Affichage des articles dont le libellé est programming. Afficher tous les articles
Affichage des articles dont le libellé est programming. Afficher tous les articles

jeudi 25 juillet 2013

The interpreted language trap


This is a small rant about programming languages.

Scripting languages are quite popular these days, and for a reason : changes you make to the source are reflected instantly, speeding up the development process; and thanks to Moore's law the performance hit does not matter as much as it used to.

But, it's a trap! The reason those should be avoided is because of code rot.
As the runtime depends on loading order, previous instructions, etc.; IDEs cannot reliably determine the type of an object or lookup references to it - unless, precisely, you are debugging..
IDEs (all I know of) cannot refactor reliably scripts.

It means that any change that will be made must be tested and validated under real-usage conditions, which makes people reluctant to make cosmetic changes : variable renaming, unused function removal, ...

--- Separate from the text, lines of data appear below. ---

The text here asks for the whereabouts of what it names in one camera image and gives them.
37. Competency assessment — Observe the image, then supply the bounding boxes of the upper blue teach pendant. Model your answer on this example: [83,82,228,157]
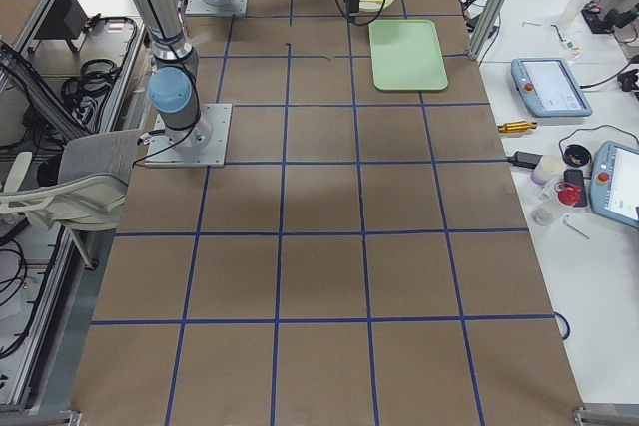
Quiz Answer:
[510,58,592,118]

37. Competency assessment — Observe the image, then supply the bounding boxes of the lower blue teach pendant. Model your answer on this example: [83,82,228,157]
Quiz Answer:
[589,141,639,228]

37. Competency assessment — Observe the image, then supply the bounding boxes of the red round cap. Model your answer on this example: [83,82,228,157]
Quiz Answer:
[557,182,582,207]

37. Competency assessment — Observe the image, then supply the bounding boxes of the black smartphone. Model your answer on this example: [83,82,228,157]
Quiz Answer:
[563,169,588,208]

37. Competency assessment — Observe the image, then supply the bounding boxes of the clear plastic cup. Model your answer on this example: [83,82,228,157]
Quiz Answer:
[531,198,561,226]

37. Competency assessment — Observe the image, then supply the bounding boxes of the black round dish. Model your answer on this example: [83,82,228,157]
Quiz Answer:
[562,144,592,168]

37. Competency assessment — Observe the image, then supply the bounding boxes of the light green plastic tray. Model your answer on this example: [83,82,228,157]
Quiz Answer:
[368,20,448,92]

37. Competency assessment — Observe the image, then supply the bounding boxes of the black power adapter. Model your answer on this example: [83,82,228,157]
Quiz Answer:
[506,151,542,170]

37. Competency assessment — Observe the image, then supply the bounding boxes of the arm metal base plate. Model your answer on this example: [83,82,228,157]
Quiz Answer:
[143,104,232,168]
[184,0,249,17]

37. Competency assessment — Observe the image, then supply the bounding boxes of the metal allen key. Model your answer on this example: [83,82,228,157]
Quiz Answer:
[562,214,590,240]

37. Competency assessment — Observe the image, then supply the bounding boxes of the grey white office chair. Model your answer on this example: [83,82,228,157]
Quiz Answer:
[1,129,142,269]

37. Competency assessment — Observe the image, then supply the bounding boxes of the white plastic cup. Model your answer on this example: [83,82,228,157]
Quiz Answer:
[530,155,565,186]

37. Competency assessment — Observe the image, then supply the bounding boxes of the blue teach pendant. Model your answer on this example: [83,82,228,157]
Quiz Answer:
[510,58,592,118]
[589,141,639,228]

So generations of programmers come and go. Codebase grows but never shrinks. Up to the point it becomes unusable and has to be rewritten/replaced! It is like a garden : unattended for too long, it cannot return to the pretty lawn state.
I have experience this several times with different scripting languages : PHP,  bash,  javascript, JSP EL, python... it all ends the same way. Even worse if the script does not output to the programmer but to the user, because there is a chance the programmer will never know what went wrong and since when.

So, if you happen to program and read this, do yourself (or your sucessors) a favour, and stay away from languages which sources you cannot easily refactor!